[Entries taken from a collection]
---------------

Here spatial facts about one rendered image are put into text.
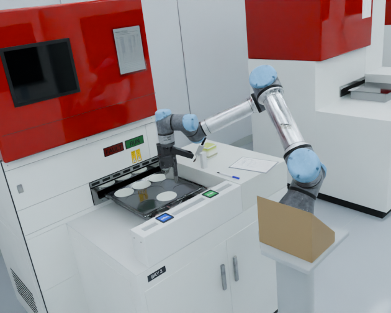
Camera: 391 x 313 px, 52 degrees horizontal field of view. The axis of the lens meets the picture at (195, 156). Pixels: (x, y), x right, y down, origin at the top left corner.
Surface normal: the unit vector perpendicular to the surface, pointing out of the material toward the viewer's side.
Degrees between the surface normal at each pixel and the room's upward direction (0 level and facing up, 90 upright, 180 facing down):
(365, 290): 0
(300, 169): 55
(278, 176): 90
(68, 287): 90
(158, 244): 90
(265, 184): 90
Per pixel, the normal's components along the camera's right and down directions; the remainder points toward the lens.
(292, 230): -0.71, 0.33
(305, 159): -0.30, -0.22
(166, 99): 0.66, 0.20
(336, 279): -0.11, -0.92
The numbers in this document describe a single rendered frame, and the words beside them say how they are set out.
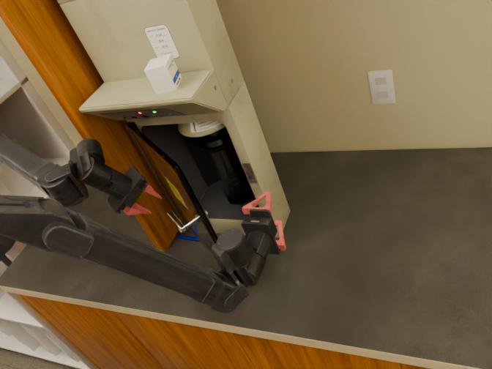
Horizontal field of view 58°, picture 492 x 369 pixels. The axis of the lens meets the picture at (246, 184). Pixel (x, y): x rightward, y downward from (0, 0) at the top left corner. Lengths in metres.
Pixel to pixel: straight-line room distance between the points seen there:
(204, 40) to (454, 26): 0.67
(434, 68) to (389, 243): 0.51
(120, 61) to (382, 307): 0.85
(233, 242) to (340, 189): 0.62
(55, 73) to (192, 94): 0.37
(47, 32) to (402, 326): 1.05
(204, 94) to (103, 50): 0.29
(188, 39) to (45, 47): 0.35
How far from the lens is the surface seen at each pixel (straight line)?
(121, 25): 1.08
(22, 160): 1.16
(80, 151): 1.07
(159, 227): 1.44
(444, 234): 1.28
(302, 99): 1.52
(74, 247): 0.71
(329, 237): 1.31
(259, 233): 0.98
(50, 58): 1.17
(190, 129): 1.18
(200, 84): 0.97
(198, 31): 0.98
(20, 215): 0.69
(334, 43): 1.39
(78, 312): 1.75
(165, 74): 0.98
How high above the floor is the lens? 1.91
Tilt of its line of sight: 38 degrees down
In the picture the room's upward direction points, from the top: 23 degrees counter-clockwise
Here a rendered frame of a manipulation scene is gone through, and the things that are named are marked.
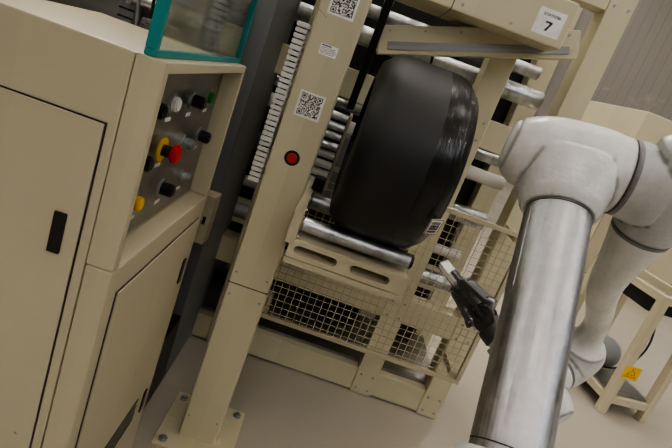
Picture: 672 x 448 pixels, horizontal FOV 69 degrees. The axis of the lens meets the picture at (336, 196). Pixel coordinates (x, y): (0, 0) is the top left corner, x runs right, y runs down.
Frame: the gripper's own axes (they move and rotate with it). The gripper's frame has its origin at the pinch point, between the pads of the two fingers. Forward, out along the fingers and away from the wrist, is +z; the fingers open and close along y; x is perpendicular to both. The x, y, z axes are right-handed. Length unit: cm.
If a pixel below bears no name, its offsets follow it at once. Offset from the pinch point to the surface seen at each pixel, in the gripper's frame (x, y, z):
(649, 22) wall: 1224, 244, 488
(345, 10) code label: -8, -38, 66
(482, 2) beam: 43, -41, 63
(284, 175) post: -25, 5, 48
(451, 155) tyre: 1.4, -24.8, 19.2
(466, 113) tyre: 9.3, -31.1, 26.6
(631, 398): 186, 142, -62
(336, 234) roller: -17.9, 9.3, 26.6
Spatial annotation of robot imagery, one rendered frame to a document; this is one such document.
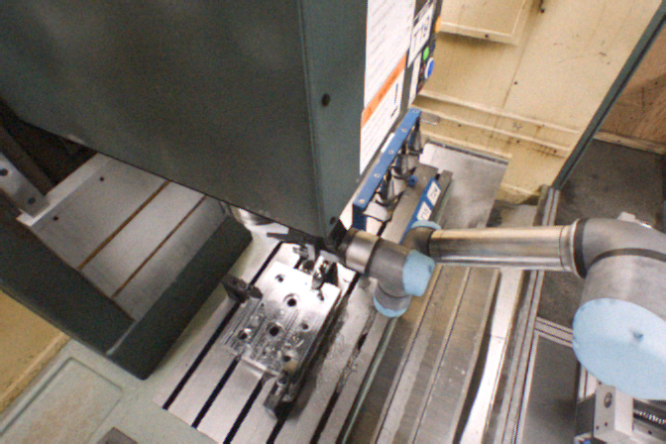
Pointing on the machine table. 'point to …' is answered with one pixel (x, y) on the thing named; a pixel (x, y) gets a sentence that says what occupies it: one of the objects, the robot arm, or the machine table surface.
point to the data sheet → (386, 40)
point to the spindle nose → (244, 216)
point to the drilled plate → (275, 293)
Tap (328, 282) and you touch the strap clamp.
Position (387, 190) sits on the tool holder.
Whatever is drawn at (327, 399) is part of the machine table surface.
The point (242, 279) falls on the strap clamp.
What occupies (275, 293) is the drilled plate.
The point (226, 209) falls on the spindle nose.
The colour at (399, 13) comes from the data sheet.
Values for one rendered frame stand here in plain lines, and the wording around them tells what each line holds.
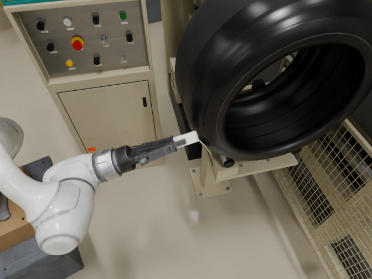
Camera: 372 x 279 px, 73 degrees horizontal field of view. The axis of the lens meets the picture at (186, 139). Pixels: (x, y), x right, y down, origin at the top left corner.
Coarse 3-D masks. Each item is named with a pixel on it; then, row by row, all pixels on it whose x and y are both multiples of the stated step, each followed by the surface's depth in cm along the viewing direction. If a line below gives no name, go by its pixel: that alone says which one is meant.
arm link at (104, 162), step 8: (96, 152) 71; (104, 152) 70; (112, 152) 71; (96, 160) 69; (104, 160) 68; (112, 160) 69; (96, 168) 68; (104, 168) 68; (112, 168) 68; (104, 176) 69; (112, 176) 70; (120, 176) 72
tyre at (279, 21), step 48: (240, 0) 60; (288, 0) 54; (336, 0) 54; (192, 48) 68; (240, 48) 56; (288, 48) 56; (336, 48) 89; (192, 96) 68; (240, 96) 108; (288, 96) 107; (336, 96) 91; (240, 144) 99; (288, 144) 90
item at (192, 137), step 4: (192, 132) 71; (196, 132) 71; (180, 136) 71; (184, 136) 71; (188, 136) 71; (192, 136) 71; (196, 136) 71; (176, 140) 71; (188, 140) 72; (192, 140) 72; (196, 140) 72; (184, 144) 72
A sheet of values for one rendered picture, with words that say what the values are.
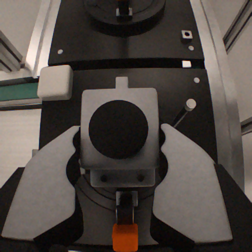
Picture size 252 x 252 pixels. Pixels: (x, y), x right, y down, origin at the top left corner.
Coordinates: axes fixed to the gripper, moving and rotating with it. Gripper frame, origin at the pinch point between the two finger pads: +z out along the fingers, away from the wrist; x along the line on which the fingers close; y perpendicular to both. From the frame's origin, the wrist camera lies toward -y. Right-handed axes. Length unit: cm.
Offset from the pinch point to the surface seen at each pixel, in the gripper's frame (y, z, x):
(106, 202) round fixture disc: 12.4, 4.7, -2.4
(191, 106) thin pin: 0.5, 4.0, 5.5
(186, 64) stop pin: 0.2, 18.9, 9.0
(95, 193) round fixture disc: 11.6, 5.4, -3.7
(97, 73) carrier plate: 1.1, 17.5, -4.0
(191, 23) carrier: -6.0, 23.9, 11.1
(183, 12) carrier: -7.9, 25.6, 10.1
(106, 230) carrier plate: 16.7, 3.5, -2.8
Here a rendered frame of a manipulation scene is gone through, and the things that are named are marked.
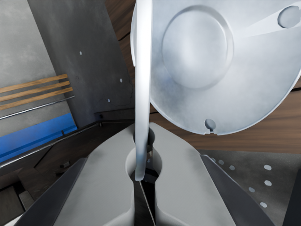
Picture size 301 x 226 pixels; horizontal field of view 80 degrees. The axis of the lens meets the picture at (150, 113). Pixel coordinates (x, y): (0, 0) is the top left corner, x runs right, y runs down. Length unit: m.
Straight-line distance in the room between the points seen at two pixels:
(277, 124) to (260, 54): 0.11
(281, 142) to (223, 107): 0.10
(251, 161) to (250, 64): 0.56
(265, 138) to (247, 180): 0.54
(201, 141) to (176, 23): 0.22
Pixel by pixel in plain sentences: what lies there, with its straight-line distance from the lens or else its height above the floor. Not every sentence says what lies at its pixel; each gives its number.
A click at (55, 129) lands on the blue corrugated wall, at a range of 1.94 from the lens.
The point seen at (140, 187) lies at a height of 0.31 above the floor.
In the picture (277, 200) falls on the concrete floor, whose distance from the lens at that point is 0.87.
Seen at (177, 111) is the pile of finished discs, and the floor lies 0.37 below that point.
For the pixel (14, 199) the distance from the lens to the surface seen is 0.77.
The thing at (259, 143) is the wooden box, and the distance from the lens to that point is 0.34.
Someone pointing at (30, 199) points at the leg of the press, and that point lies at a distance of 0.58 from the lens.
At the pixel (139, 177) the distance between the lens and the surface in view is 0.16.
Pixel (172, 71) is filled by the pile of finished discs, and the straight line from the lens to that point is 0.34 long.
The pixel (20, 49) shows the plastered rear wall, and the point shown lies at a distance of 2.03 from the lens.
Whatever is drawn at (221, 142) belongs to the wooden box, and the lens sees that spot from 0.37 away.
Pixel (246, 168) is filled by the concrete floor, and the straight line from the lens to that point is 0.83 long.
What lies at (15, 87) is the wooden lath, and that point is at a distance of 1.72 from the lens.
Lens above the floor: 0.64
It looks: 40 degrees down
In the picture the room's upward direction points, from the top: 116 degrees counter-clockwise
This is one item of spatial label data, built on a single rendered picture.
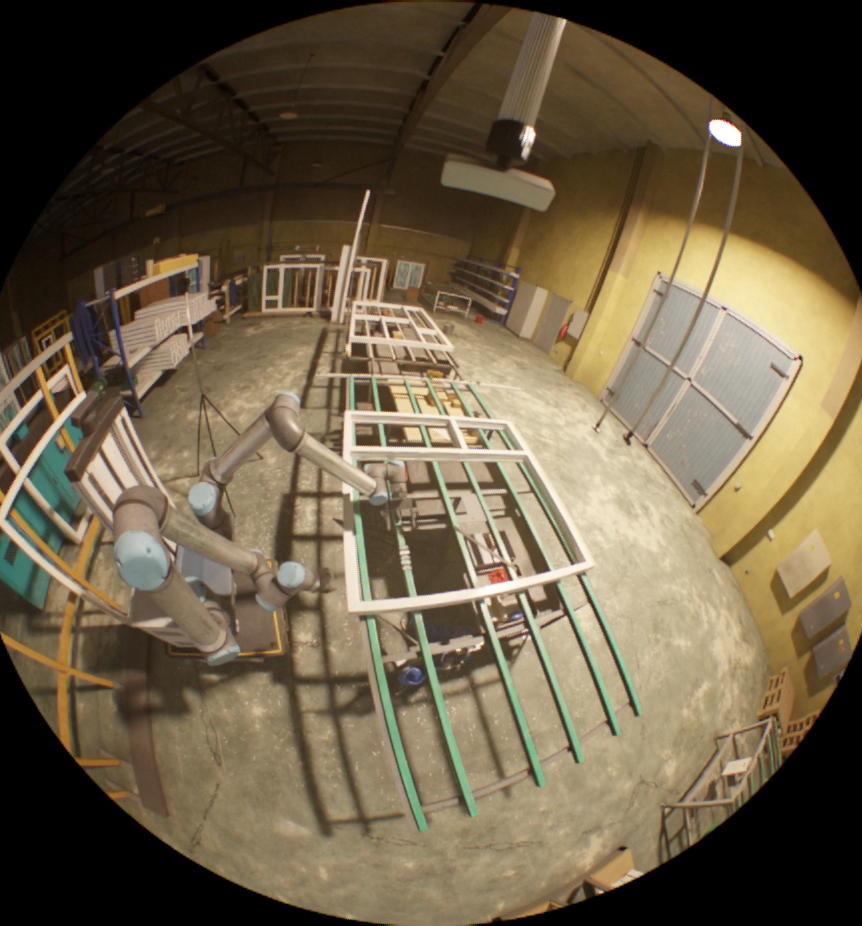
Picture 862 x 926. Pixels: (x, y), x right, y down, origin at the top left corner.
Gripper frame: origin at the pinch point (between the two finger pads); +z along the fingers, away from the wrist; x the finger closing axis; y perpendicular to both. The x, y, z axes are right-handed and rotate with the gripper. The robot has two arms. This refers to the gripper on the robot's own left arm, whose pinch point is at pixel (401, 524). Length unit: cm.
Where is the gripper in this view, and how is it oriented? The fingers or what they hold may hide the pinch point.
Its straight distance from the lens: 148.2
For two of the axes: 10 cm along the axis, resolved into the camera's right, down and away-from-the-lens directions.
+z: 0.9, 9.9, -1.2
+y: -3.4, 1.5, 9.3
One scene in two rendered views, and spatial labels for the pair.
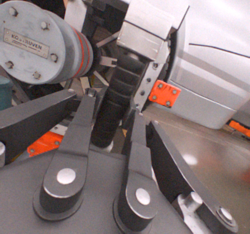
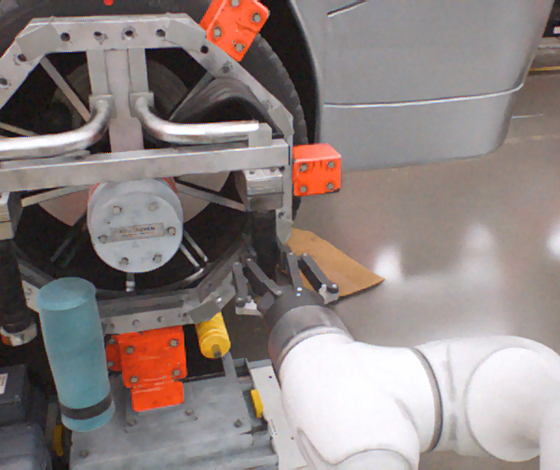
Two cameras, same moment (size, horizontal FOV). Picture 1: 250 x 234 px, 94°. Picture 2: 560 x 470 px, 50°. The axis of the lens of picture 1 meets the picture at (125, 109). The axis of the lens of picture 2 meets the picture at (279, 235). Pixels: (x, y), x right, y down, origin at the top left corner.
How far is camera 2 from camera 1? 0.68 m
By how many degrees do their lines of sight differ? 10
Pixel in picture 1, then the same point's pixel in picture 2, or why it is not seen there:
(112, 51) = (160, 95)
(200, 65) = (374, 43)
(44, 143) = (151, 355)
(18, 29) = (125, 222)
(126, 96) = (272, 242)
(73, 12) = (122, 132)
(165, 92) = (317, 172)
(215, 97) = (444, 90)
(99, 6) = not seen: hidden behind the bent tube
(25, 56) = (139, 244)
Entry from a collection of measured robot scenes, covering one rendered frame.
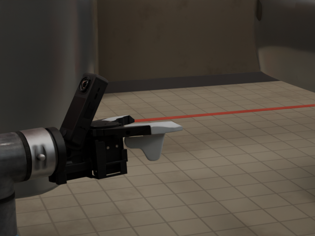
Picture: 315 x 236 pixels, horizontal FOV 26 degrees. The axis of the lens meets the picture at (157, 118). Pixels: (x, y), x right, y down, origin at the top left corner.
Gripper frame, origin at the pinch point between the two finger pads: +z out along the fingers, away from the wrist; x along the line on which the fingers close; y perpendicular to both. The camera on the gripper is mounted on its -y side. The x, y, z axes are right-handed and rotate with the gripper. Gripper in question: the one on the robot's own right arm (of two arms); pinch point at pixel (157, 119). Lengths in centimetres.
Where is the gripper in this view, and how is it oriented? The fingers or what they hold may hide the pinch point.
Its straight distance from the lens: 114.0
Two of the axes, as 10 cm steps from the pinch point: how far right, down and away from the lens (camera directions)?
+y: 0.7, 9.9, 1.4
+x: 5.5, 0.8, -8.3
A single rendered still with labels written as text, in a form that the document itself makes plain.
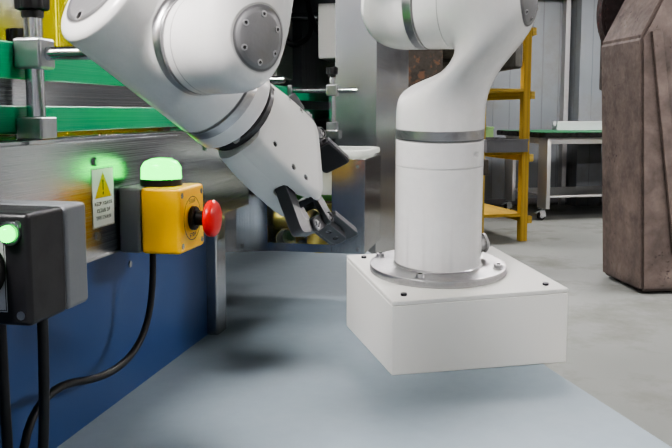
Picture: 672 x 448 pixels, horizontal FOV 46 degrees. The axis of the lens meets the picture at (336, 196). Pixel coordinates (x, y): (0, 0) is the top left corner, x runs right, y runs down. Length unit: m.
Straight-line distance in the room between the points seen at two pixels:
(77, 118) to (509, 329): 0.58
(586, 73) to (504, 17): 8.50
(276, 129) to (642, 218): 4.39
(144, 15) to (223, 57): 0.07
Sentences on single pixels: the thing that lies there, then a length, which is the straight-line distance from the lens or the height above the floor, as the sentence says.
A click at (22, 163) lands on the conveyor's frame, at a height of 1.03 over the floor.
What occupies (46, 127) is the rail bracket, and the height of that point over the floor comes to 1.06.
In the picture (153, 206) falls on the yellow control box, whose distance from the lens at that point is 0.86.
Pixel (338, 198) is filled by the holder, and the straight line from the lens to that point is 1.30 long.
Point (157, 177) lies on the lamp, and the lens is 0.87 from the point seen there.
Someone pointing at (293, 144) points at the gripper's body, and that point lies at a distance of 0.71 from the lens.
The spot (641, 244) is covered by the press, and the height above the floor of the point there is 0.30.
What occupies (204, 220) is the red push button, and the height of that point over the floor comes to 0.96.
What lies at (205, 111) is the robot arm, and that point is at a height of 1.07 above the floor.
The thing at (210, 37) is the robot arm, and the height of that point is 1.12.
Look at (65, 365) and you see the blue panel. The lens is 0.85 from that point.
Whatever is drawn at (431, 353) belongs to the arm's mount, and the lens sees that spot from 1.02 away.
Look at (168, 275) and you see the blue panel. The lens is 1.06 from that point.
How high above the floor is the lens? 1.07
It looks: 6 degrees down
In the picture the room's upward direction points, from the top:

---------------

* [Required action]: Exactly and only the lines from the top of the records down to the line containing "Camera: 391 x" should be transcribed, please, without the pictures.

* [Written answer]:
Here spatial facts about one rendered image are put into text.
Camera: 391 x 313 px, 52 degrees horizontal field of view. The axis of the lens meets the picture at (195, 156). Pixels: (x, y), x right, y down, origin at the top left corner.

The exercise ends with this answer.